Très intéressé par la technologie, il tente de m'expliquer un concept fou qu'il a vu récemment au grand salon de l'électronique de Las Vegas, le projet d'un immense dôme constitué de cellules qui pourraient filmer sous tous les angles partout en même temps, sous le contrôle d'un ordinateur. «Le rêve ultime de filmer partout, l'ubiquité» s'exclame-t-il. Mais, ajoute-t-il, même si la technologie l'a aidé depuis 20 ans à faire son métier, «ça prend du contenu, du sens», sinon la technologie ne mène nulle part.

Les 18 caméras de Symphonicité étaient impressionnantes, mais elles étaient d'abord au service de la musique. Et l'Académie canadienne du cinéma et de la télévision lui accorde ce prix spécial parce que Jocelyn Barnabé «s'est surpassé dans la réalisation remarquable de Symphonicité et de 2007 en rappel, écrit l'académie. Dans la captation de l'oeuvre musicale, sa grande sensibilité à la musique lui permet de suivre le mouvement des cors, des violons et de l'ensemble de l'orchestre au moment voulu. Les images collent littéralement à la musique».

Jocelyn Barnabé, comme tout le monde, en est encore à comprendre l'impact de la haute définition, «qui change la façon de cadrer.

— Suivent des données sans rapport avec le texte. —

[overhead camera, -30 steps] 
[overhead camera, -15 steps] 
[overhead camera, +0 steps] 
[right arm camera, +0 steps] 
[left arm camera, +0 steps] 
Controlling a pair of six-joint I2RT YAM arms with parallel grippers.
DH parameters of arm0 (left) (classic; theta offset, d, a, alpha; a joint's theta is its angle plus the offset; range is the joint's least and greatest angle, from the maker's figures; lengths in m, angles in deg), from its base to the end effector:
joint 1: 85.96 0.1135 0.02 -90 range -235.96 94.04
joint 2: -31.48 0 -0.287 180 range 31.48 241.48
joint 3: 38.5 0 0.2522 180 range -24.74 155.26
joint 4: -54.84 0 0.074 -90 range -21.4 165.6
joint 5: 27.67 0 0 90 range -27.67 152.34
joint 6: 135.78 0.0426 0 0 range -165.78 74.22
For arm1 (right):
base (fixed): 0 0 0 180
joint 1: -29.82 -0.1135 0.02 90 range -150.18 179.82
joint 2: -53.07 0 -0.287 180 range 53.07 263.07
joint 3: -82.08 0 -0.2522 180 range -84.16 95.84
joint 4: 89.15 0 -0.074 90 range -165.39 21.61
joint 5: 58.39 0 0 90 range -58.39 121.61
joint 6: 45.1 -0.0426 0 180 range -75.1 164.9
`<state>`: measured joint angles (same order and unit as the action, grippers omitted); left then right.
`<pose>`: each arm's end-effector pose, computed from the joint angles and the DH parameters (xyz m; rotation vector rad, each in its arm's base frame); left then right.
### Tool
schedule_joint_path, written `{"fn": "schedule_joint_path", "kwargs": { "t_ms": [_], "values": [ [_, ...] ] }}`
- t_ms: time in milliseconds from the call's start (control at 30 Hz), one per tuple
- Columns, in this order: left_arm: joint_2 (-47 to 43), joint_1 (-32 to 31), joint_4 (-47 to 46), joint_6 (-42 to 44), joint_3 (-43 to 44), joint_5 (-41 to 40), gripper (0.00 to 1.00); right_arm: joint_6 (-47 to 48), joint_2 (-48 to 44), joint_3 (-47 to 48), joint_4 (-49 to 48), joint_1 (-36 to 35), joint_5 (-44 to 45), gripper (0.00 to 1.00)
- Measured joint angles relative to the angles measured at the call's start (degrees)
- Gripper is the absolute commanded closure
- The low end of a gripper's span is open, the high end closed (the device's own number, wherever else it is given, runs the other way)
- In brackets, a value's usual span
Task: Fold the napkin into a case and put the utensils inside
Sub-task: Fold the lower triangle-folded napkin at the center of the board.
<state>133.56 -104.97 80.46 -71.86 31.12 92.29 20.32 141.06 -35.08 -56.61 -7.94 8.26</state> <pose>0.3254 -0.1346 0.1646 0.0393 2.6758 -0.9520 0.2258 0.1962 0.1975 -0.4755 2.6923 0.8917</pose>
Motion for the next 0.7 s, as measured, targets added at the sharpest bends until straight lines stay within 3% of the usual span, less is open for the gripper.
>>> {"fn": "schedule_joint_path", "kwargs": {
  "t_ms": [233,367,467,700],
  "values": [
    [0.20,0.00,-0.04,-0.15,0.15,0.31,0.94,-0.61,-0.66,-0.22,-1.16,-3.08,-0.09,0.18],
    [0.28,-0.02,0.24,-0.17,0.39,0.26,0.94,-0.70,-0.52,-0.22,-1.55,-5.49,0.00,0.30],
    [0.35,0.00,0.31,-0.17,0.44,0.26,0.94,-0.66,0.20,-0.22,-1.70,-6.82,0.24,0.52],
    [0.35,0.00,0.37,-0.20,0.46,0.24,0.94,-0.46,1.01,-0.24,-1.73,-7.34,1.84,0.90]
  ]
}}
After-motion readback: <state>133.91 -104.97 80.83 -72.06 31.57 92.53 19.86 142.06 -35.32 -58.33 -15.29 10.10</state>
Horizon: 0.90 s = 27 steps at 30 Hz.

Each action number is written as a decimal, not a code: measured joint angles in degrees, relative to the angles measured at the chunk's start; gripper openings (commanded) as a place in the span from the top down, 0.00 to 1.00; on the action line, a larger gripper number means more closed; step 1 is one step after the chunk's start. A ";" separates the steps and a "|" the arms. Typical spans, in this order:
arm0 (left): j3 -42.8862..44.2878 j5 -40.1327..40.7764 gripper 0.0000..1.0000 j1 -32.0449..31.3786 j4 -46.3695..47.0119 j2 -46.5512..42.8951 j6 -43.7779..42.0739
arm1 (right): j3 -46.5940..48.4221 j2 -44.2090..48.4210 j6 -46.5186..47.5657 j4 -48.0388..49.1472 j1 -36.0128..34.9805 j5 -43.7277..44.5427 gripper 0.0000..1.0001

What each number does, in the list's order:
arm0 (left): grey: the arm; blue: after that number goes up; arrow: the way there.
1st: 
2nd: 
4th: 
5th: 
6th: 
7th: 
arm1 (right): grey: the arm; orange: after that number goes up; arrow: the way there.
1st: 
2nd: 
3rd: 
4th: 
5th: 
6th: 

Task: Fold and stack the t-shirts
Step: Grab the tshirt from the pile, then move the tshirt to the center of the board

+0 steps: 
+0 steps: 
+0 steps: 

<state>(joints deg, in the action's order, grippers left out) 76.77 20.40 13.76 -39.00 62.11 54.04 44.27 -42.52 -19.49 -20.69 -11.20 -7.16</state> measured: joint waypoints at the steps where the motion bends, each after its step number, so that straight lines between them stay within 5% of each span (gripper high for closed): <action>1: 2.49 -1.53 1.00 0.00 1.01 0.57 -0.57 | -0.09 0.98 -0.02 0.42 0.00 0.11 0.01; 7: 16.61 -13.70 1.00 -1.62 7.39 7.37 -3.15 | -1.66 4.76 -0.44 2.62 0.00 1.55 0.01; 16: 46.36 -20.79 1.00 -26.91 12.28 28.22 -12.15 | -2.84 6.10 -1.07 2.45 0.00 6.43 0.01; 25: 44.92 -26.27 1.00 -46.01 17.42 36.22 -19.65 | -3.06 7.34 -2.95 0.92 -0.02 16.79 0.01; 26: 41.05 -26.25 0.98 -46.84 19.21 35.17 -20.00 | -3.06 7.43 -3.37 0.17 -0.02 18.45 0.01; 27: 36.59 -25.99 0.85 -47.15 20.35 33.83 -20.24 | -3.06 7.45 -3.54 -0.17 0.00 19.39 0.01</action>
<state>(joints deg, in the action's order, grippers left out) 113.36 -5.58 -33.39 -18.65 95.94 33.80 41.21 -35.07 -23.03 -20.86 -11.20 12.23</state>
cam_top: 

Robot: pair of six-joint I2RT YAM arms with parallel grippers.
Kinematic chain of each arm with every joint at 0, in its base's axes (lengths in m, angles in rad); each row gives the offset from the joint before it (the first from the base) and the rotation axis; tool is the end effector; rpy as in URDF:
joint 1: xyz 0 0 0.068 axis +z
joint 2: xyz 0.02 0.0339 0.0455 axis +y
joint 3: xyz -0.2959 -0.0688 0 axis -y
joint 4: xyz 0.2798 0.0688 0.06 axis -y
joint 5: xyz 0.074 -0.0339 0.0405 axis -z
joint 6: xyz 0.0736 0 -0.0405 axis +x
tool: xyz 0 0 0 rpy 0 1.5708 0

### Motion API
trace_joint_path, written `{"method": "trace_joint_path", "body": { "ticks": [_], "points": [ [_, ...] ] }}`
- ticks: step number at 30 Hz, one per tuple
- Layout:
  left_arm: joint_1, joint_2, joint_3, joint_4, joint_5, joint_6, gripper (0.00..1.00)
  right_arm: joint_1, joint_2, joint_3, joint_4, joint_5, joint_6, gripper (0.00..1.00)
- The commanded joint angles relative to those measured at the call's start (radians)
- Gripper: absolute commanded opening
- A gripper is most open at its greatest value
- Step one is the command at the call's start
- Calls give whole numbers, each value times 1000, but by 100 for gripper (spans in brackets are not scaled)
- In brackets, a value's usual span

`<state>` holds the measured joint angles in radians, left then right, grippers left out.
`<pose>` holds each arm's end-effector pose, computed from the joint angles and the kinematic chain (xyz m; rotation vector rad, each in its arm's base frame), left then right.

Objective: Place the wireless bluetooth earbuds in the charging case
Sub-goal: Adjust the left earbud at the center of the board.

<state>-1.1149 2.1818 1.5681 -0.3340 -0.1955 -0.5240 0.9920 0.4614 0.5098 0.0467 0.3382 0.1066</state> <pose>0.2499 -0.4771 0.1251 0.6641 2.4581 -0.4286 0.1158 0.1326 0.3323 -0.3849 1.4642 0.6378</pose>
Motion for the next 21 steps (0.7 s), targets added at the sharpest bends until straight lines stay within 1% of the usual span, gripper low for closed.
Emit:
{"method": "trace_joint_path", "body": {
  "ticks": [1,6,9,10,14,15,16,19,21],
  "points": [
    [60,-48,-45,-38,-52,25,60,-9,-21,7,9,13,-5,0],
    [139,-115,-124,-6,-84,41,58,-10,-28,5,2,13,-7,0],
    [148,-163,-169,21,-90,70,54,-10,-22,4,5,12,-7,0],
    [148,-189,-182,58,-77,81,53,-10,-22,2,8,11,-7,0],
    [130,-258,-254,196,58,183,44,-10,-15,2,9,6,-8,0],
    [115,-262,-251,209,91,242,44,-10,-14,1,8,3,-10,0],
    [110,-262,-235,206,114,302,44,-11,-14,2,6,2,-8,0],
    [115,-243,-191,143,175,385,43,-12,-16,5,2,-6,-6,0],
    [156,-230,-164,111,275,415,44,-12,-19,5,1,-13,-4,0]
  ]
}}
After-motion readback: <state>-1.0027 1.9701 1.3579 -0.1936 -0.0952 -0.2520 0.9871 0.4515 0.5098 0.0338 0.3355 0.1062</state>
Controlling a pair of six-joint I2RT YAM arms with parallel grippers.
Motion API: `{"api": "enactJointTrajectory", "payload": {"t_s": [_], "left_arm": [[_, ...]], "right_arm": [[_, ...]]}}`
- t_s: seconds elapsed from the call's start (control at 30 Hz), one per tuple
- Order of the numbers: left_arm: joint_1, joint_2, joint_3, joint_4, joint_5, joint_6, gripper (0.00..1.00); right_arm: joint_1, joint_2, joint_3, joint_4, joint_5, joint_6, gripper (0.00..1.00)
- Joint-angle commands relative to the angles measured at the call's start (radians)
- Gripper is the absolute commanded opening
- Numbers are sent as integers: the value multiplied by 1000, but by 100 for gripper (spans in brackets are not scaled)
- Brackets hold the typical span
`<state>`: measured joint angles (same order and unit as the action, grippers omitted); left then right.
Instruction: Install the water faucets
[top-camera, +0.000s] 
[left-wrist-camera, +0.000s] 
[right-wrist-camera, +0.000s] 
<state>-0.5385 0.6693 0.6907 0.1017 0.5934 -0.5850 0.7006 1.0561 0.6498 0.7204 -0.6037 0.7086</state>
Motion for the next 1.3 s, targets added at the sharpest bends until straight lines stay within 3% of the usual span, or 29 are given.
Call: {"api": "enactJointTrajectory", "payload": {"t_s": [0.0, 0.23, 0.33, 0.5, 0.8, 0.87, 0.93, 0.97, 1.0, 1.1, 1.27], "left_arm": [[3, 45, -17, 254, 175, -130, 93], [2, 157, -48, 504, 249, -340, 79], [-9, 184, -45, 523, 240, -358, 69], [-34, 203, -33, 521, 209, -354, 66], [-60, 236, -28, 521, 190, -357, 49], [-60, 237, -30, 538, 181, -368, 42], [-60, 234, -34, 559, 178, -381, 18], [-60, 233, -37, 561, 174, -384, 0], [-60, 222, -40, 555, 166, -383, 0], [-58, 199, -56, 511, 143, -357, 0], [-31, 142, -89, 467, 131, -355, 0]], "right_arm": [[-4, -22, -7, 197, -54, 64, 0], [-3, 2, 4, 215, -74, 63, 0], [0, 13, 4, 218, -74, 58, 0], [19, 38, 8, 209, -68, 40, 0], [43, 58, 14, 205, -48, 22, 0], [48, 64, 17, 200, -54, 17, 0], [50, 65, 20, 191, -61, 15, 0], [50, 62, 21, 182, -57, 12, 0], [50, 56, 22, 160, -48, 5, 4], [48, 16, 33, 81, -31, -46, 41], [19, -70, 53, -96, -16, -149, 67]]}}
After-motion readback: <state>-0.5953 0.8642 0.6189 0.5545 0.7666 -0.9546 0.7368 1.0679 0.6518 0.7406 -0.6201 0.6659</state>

Et en HD on voit tous les détails. Les plans d'ensemble comportent tellement d'informations qu'ils peuvent être très puissants».

Mais son vrai rêve, son rêve secret, c'est de faire évoluer l'orchestre symphonique, «un outil magnifique, mais qui évolue moins qu'avant pour générer de nouvelles oeuvres».

Il voudrait donc créer un orchestre électrosymphonique, «avec beaucoup de synthétiseurs, où tous les instruments à vent seraient MIDI, les cordes accompagnées de microphones et traitées par la suite, avec la profusion de nouvelles percussions qui existent maintenant», pour créer de nouvelles oeuvres.

Rêve impossible? «J'en parle depuis un an, j'en ai parlé à des gens comme René Dupéré et Michel Cusson, l'idée commence à faire son chemin, je veux réunir des gens capables d'écrire pour un tel orchestre.» On a hâte de voirla suite.